INSTRUCTIONS TO FOLLOW: State only how many lines below include the string "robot".

RECORDS:
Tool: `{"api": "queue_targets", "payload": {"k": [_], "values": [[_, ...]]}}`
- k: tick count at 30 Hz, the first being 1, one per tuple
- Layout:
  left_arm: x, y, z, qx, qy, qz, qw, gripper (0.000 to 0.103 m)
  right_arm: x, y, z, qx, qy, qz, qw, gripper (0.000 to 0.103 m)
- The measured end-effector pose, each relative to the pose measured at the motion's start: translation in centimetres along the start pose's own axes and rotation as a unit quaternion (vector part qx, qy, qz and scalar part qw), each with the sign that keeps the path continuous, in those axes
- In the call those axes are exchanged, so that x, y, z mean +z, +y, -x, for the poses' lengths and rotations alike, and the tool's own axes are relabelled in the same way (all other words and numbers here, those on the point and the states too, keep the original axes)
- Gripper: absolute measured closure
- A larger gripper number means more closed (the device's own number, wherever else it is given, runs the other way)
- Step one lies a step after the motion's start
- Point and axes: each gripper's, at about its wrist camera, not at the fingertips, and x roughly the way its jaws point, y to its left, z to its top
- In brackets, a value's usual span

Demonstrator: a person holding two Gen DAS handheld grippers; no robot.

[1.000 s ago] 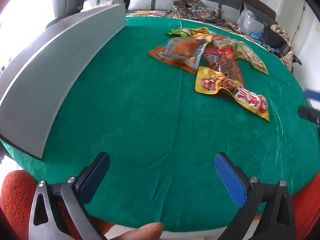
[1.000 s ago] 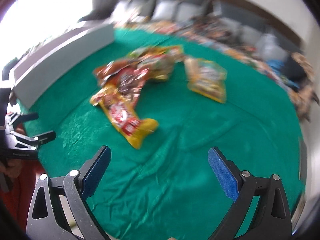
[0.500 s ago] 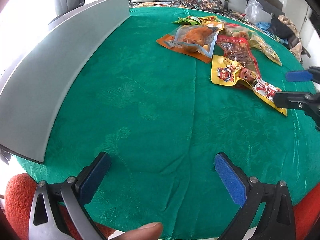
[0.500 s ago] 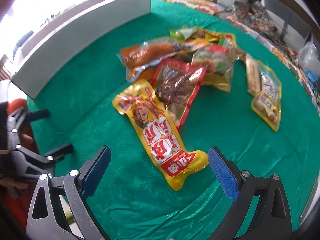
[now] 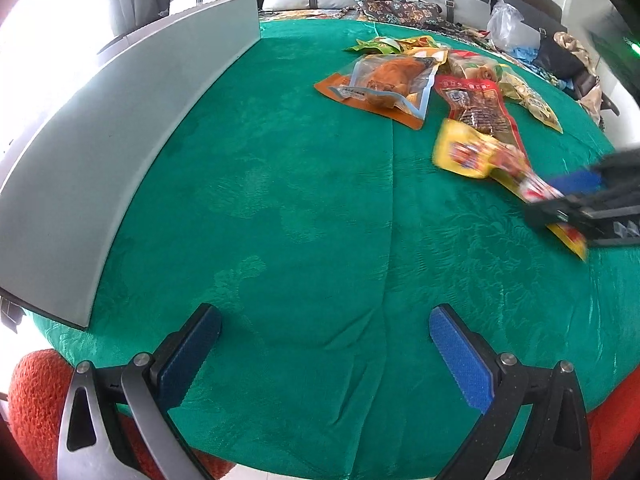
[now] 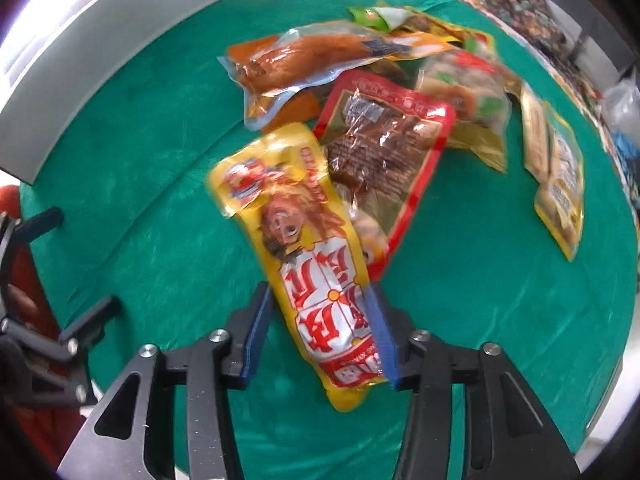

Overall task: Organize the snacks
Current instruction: 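Grasp the long yellow-and-red packet with the right tool and pull it clear, then reach the left tool to the orange-and-clear chicken packet and grasp it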

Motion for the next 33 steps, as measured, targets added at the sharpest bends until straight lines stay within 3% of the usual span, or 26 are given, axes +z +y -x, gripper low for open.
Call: {"api": "queue_targets", "payload": {"k": [4, 7, 10, 12, 14, 16, 19, 23, 26, 29, 33], "values": [[0.1, 0.1, -0.1, -0.005, -0.007, -0.008, 0.9999, 0.0, -4.2, -1.6, 1.5, 0.01, -0.003, -0.053, 0.999, 0.059], [0.0, 0.1, -0.1, -0.003, -0.012, -0.004, 0.9999, 0.0, -8.9, -4.7, 2.8, -0.003, -0.023, -0.132, 0.991, 0.059], [0.0, 0.1, -0.1, 0.003, -0.015, 0.007, 0.9999, 0.0, -11.9, -9.3, 3.2, -0.028, -0.044, -0.238, 0.97, 0.058], [0.0, 0.1, -0.1, 0.008, -0.02, 0.015, 0.9997, 0.0, -12.2, -12.2, 3.5, -0.036, -0.072, -0.306, 0.948, 0.058], [-0.1, 0.1, -0.1, 0.007, -0.022, 0.014, 0.9996, 0.0, -11.6, -13.7, 3.5, -0.041, -0.097, -0.338, 0.935, 0.053], [-0.2, 0.2, 0.1, 0.001, -0.017, 0.005, 0.9998, 0.0, -10.9, -13.8, 3.6, -0.032, -0.122, -0.338, 0.933, 0.035], [-0.4, 0.3, 0.3, -0.004, -0.01, 0.001, 0.9999, 0.0, -10.6, -12.2, 3.9, -0.018, -0.13, -0.301, 0.945, 0.033], [0.0, -0.1, 0.2, -0.015, -0.011, 0.004, 0.9998, 0.0, -12.7, -9.8, 3.6, -0.085, -0.122, -0.218, 0.965, 0.032], [-0.1, -0.5, 0.4, -0.036, -0.021, -0.002, 0.9991, 0.0, -14.5, -9.6, 3.5, -0.098, -0.148, -0.2, 0.964, 0.03], [-0.2, -1.1, 0.6, -0.051, -0.023, -0.014, 0.9983, 0.0, -15.4, -11.0, 2.2, -0.054, -0.161, -0.22, 0.96, 0.023], [1.2, -1.0, 1.2, -0.09, -0.017, -0.01, 0.9958, 0.0, -15.1, -10.9, 1.9, -0.072, -0.189, -0.202, 0.958, 0.015]]}}
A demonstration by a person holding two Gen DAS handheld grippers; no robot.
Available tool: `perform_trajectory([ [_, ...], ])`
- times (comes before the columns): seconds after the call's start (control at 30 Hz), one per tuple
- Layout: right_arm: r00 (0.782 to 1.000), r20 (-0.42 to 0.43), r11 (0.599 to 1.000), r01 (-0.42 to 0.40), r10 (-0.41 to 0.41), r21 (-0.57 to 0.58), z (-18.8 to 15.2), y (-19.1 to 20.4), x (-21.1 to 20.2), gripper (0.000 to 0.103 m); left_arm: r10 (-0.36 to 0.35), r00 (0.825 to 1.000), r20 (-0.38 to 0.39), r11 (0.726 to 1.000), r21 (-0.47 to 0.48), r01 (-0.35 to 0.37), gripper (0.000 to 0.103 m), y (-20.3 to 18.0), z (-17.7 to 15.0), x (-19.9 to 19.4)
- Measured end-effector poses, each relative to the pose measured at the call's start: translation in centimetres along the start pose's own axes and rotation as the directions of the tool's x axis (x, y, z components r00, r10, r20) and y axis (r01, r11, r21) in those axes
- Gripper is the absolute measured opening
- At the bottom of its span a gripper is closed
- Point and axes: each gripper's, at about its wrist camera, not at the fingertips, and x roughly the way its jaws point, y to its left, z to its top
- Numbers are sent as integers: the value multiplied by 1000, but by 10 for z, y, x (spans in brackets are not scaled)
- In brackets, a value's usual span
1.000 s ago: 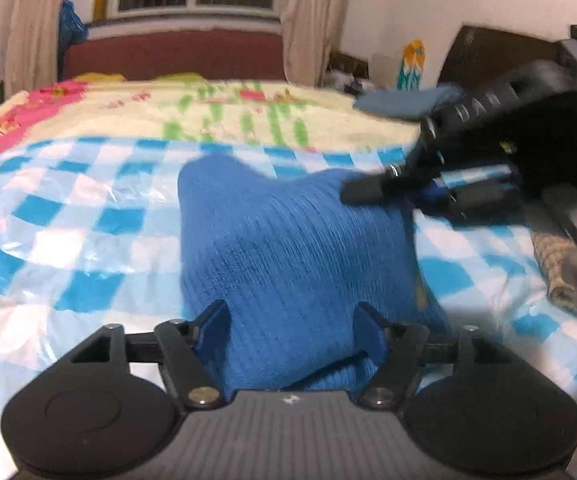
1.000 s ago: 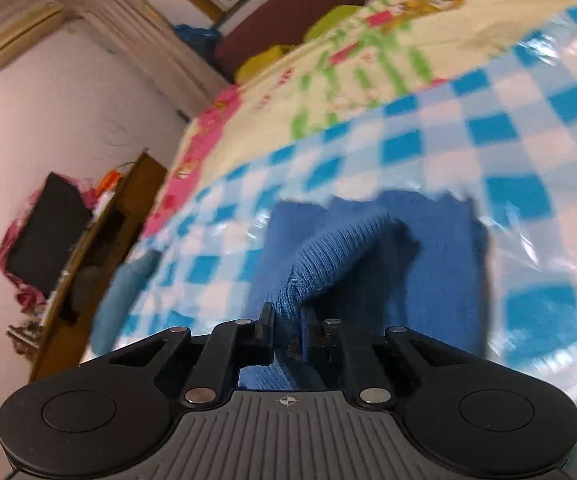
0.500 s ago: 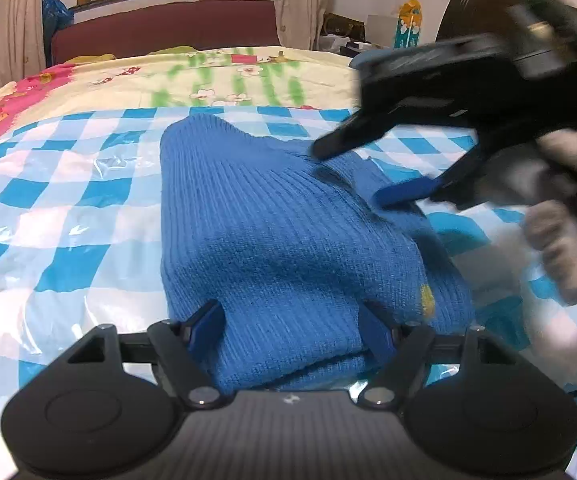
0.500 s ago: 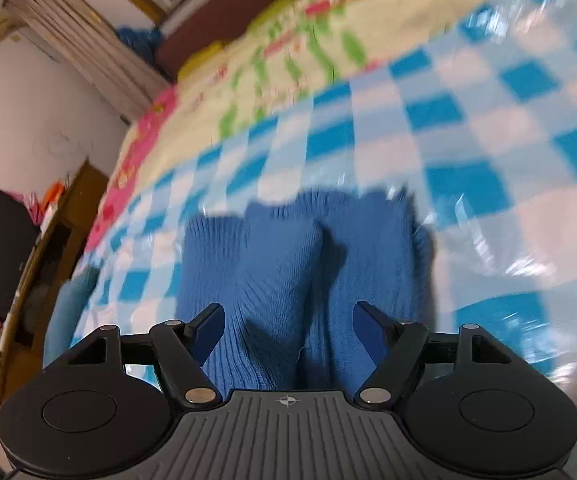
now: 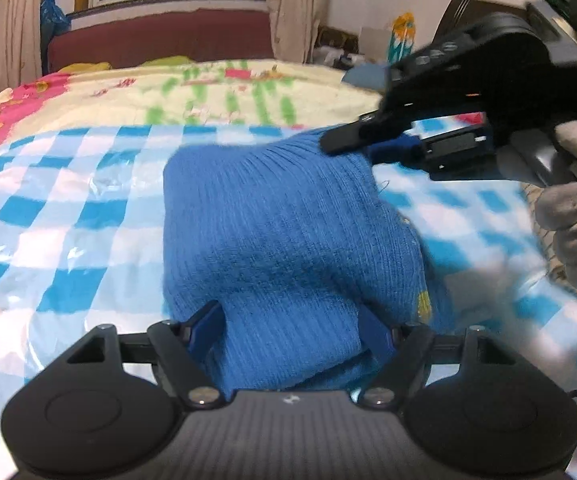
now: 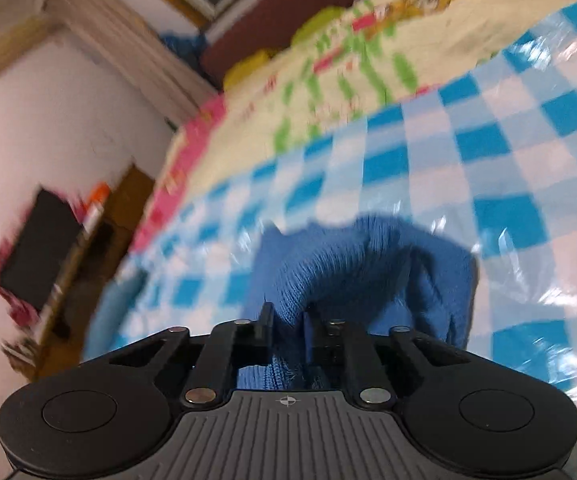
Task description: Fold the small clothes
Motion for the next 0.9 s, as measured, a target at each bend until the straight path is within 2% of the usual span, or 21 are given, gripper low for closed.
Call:
perform_trajectory([
  [0.1, 997, 80, 1000, 16, -14, -19, 9, -2, -27, 13, -40, 999, 31, 999, 17, 39, 79, -9, 9, -5],
  [0.17, 992, 115, 998, 58, -58, 3, 12, -14, -34, 13, -56, 998, 28, 998, 40, 55, 79, -18, 11, -1],
  [0.2, 991, 107, 996, 81, -84, 29, 13, -22, -30, 16, -56, 998, 15, 997, 48, 55, 79, -21, 10, 4],
  [0.3, 992, -20, 990, 123, -122, 66, 3, -42, -8, 20, -43, 997, -62, 998, 48, 46, 79, -20, 1, 19],
  [0.37, 990, -57, 990, 132, -129, 54, -8, -44, 0, 24, -31, 997, -74, 999, 41, 34, 79, -13, -5, 19],
  [0.5, 996, -46, 993, 78, -74, 93, -17, -47, -6, 42, -24, 997, -68, 1000, -6, 23, 79, 3, -10, 7],
  [0.63, 996, -45, 992, 75, -71, 100, -26, -44, -21, 52, -8, 998, -59, 999, -51, 5, 79, 18, -7, 3],
  [0.7, 996, -46, 995, 76, -73, 69, -31, -37, -24, 52, -15, 998, -59, 997, -73, 11, 79, 22, -7, 4],
  [0.77, 992, -60, 993, 113, -112, 11, -38, -28, -17, 48, -11, 998, -63, 997, -71, 6, 79, 21, -6, 6],
  [0.83, 983, -95, 987, 158, -159, -25, -38, -29, -6, 16, -4, 997, -78, 999, -42, 1, 79, 18, -5, 11],
  [0.9, 976, -94, 979, 202, -198, 36, -34, -48, -5, 15, 16, 991, -133, 1000, -10, -17, 80, 17, -7, 21],
])
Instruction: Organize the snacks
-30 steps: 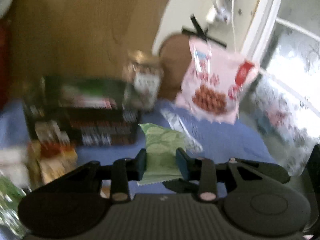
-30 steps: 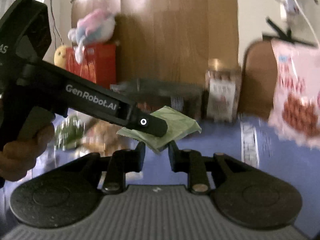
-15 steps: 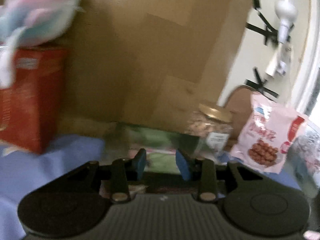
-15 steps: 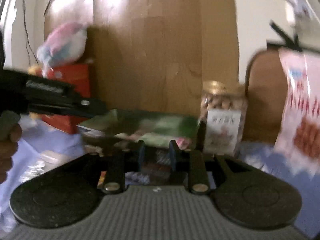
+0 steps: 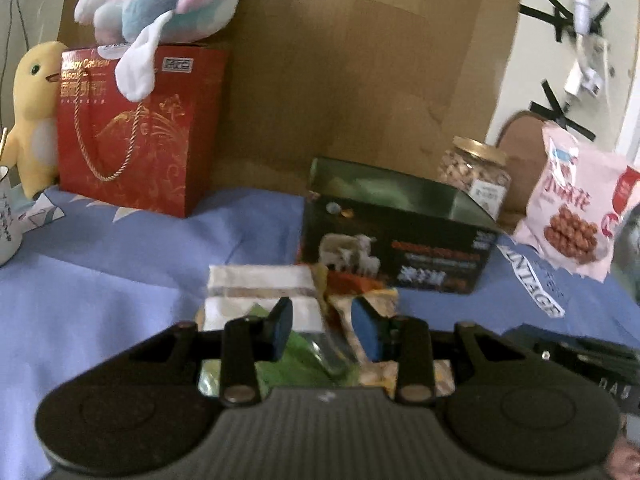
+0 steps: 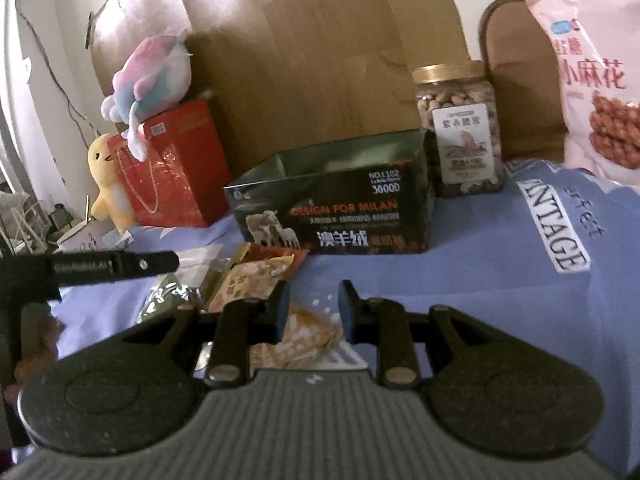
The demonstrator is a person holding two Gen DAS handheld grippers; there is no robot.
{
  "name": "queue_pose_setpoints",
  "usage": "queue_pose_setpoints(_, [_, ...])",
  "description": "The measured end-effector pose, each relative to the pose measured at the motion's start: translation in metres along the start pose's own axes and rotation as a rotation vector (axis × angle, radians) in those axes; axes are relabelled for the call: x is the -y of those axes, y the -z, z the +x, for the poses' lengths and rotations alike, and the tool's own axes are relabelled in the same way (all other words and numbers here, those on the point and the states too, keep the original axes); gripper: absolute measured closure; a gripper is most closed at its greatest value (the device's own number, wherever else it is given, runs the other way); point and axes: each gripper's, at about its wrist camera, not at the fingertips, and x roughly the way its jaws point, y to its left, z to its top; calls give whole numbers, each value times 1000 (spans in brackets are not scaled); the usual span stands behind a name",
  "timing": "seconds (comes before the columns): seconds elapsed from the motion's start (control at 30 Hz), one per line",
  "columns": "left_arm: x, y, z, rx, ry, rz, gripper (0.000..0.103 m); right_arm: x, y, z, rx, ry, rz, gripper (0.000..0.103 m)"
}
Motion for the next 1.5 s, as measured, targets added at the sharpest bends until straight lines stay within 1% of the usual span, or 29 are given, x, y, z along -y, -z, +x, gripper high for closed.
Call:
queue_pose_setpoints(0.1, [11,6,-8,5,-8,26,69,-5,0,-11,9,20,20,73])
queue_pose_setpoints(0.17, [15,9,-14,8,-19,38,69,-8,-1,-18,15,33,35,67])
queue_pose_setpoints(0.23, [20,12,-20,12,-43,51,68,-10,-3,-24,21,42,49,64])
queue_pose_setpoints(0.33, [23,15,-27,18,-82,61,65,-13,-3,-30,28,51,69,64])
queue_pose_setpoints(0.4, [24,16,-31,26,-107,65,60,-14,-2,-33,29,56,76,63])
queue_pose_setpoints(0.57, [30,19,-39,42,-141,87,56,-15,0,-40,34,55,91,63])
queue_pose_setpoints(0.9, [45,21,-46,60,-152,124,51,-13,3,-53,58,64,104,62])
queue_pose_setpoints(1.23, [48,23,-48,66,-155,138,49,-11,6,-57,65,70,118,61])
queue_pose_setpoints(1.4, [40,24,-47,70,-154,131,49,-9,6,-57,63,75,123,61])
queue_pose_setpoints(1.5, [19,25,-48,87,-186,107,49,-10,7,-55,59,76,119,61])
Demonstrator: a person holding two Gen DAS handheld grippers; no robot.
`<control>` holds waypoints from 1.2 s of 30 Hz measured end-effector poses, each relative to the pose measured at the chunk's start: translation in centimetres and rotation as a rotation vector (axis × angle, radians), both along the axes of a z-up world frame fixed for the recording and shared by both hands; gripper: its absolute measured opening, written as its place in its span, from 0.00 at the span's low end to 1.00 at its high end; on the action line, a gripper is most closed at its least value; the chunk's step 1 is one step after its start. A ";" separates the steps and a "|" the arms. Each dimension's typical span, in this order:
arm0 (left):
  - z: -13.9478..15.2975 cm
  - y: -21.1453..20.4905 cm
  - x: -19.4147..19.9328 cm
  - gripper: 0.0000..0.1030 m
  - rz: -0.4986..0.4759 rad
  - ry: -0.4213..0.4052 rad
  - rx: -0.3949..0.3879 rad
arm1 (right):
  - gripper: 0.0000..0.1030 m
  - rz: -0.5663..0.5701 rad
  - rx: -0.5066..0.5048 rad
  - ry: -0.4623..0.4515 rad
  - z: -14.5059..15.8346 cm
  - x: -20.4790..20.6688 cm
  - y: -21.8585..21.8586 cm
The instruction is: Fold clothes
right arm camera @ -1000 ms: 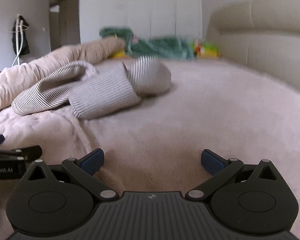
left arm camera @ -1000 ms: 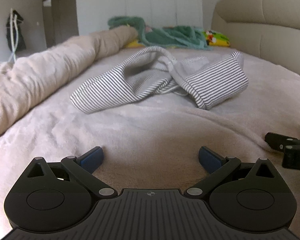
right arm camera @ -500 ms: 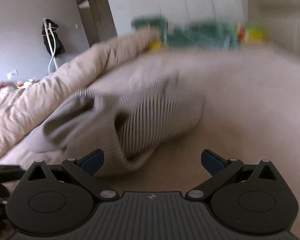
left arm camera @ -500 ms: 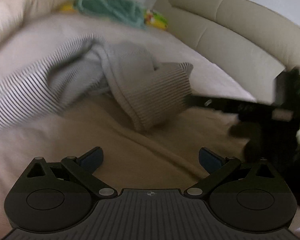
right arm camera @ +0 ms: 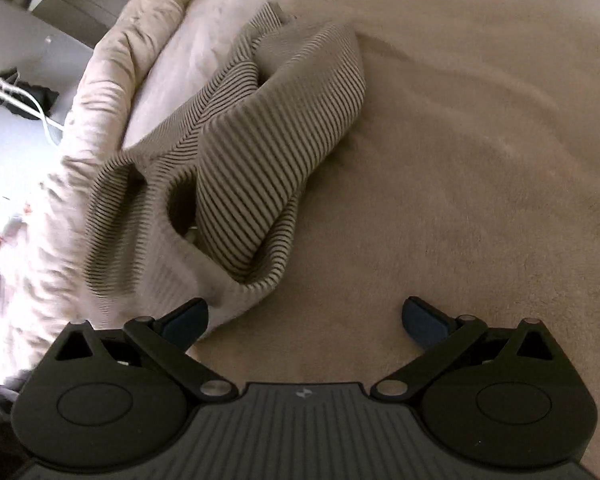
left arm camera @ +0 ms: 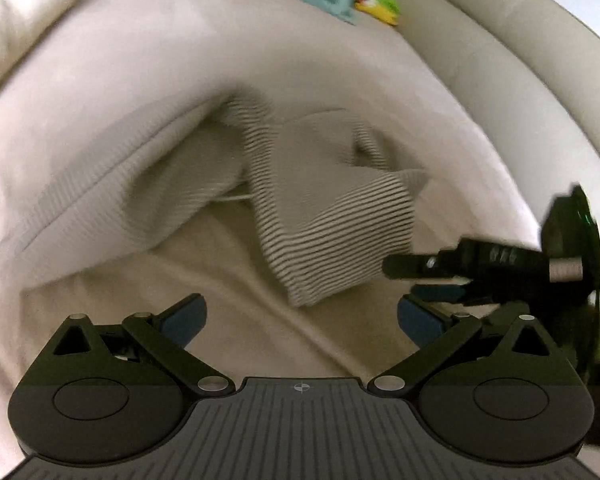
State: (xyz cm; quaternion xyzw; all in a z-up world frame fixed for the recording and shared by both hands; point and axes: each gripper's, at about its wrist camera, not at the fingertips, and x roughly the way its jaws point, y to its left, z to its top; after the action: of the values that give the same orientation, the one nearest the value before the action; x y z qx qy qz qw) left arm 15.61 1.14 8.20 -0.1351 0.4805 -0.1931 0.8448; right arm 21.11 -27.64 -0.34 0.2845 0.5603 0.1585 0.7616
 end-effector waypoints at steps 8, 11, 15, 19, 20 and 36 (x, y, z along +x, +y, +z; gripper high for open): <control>-4.0 -4.7 4.3 1.00 -0.164 0.030 -0.098 | 1.00 -0.134 -0.078 -0.042 4.1 -1.3 -5.3; 0.3 -3.3 5.9 1.00 -0.085 -0.080 -0.286 | 1.00 -0.147 -0.154 -0.042 4.7 -1.1 -6.4; 10.1 3.2 7.3 1.00 0.230 -0.443 -0.280 | 1.00 -0.125 -0.233 -0.103 6.5 -0.7 -5.7; 15.6 9.9 7.6 1.00 0.490 -0.564 -0.083 | 1.00 -0.061 -0.299 -0.208 8.6 0.5 -2.6; 15.9 11.1 7.5 1.00 0.514 -0.539 -0.057 | 1.00 -0.033 -0.334 -0.255 9.2 0.7 -1.4; 2.5 5.7 -1.6 1.00 0.076 -0.024 -0.052 | 1.00 0.189 -0.131 0.160 4.4 10.9 7.0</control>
State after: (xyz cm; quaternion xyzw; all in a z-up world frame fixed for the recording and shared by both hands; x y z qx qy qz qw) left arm 14.01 6.89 10.68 -0.1729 0.4597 -0.1747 0.8534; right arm 32.05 -20.59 4.08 0.1920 0.6526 0.1693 0.7131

WRITTEN SOLUTION: 4